-- Opening Marker --

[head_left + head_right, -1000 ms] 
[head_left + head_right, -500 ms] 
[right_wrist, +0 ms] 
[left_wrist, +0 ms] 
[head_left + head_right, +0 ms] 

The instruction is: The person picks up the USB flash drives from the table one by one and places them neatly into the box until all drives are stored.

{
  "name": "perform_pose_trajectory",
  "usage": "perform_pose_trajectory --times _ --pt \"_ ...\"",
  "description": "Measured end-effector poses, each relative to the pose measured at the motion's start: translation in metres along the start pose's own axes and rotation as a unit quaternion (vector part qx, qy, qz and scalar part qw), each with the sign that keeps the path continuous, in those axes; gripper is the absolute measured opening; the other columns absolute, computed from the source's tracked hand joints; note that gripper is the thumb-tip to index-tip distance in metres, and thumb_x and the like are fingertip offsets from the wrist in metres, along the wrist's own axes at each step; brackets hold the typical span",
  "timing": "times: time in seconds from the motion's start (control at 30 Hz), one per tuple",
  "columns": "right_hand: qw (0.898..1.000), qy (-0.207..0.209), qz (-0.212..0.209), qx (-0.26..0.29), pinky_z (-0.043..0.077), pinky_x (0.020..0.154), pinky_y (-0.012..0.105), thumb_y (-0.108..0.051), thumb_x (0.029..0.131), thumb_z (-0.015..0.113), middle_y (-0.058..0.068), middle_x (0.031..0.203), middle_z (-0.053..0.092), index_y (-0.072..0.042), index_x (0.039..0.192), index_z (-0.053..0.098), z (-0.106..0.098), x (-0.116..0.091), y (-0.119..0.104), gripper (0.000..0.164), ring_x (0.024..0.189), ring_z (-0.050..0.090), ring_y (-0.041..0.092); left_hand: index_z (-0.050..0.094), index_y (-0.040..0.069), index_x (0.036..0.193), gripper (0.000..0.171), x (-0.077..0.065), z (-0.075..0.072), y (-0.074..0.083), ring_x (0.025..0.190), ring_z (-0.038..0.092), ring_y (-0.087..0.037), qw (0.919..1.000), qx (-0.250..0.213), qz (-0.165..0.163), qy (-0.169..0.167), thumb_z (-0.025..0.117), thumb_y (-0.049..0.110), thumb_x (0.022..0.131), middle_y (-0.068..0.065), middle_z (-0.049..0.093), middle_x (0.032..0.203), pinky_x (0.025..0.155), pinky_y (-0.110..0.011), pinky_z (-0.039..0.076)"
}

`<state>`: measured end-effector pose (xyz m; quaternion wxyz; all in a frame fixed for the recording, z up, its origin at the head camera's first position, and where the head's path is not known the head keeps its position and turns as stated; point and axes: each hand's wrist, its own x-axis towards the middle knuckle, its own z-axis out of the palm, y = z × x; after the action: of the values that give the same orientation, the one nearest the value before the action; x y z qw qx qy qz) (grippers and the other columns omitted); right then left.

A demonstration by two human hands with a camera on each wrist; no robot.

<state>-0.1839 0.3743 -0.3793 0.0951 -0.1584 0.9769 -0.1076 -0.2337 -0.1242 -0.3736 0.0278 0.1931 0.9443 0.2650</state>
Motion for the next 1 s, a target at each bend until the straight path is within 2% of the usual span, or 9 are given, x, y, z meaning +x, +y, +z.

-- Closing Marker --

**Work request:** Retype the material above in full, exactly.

**Problem solution:**
[head_left + head_right, -1000 ms] 
[head_left + head_right, -500 ms] 
[right_wrist, +0 ms] 
[left_wrist, +0 ms] 
[head_left + head_right, +0 ms] 

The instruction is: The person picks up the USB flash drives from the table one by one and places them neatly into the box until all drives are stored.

{
  "name": "perform_pose_trajectory",
  "usage": "perform_pose_trajectory --times _ --pt \"_ ...\"",
  "description": "Measured end-effector poses, each relative to the pose measured at the motion's start: translation in metres along the start pose's own axes and rotation as a unit quaternion (vector part qx, qy, qz and scalar part qw), each with the sign that keeps the path continuous, in those axes; gripper is the absolute measured opening; the other columns absolute, computed from the source's tracked hand joints; note that gripper is the thumb-tip to index-tip distance in metres, and thumb_x and the like are fingertip offsets from the wrist in metres, along the wrist's own axes at each step; brackets hold the typical span",
  "timing": "times: time in seconds from the motion's start (control at 30 Hz), one per tuple",
  "columns": "right_hand: qw (0.898..1.000), qy (-0.207..0.209), qz (-0.212..0.209), qx (-0.26..0.29), pinky_z (-0.043..0.077), pinky_x (0.020..0.154), pinky_y (-0.012..0.105), thumb_y (-0.108..0.051), thumb_x (0.029..0.131), thumb_z (-0.015..0.113), middle_y (-0.058..0.068), middle_x (0.031..0.203), middle_z (-0.053..0.092), index_y (-0.072..0.042), index_x (0.039..0.192), index_z (-0.053..0.098), z (-0.106..0.098), x (-0.116..0.091), y (-0.119..0.104), gripper (0.000..0.164), ring_x (0.024..0.189), ring_z (-0.050..0.090), ring_y (-0.041..0.092); left_hand: index_z (-0.050..0.094), index_y (-0.040..0.069), index_x (0.036..0.193), gripper (0.000..0.171), x (-0.077..0.065), z (-0.075..0.072), y (-0.074..0.083), ring_x (0.025..0.190), ring_z (-0.038..0.092), ring_y (-0.087..0.037), qw (0.919..1.000), qx (-0.250..0.213), qz (-0.165..0.163), qy (-0.169..0.167), thumb_z (-0.025..0.117), thumb_y (-0.049..0.110), thumb_x (0.022..0.131), middle_y (-0.068..0.065), middle_z (-0.049..0.093), middle_x (0.032..0.203), pinky_x (0.025..0.155), pinky_y (-0.110..0.011), pinky_z (-0.039..0.076)"
}

`<state>`: measured end-effector pose (xyz m; quaternion wxyz; all in a frame fixed for the recording, z up, its origin at the head camera's first position, and where the head's path is not known the head keeps its position and turns as stated; point and axes: each hand's wrist, its own x-axis towards the middle knuckle, its own z-axis out of the palm, y = z × x; after the action: of the values that give the same orientation, the one nearest the value before the action; x y z qw qx qy qz) (grippers and the other columns omitted); right then left.

A demonstration by two human hands with a camera on each wrist; no robot.

<state>-0.1839 0.3743 -0.3793 0.0951 -0.1584 0.9769 -0.1076 -0.2337 -0.1242 -0.3736 0.0278 0.1931 0.9443 0.2650</state>
Motion for the next 1 s, a target at each bend until the straight path is within 2% of the usual span, or 9 are given, x, y, z meaning +x, +y, +z.

This answer is now complete.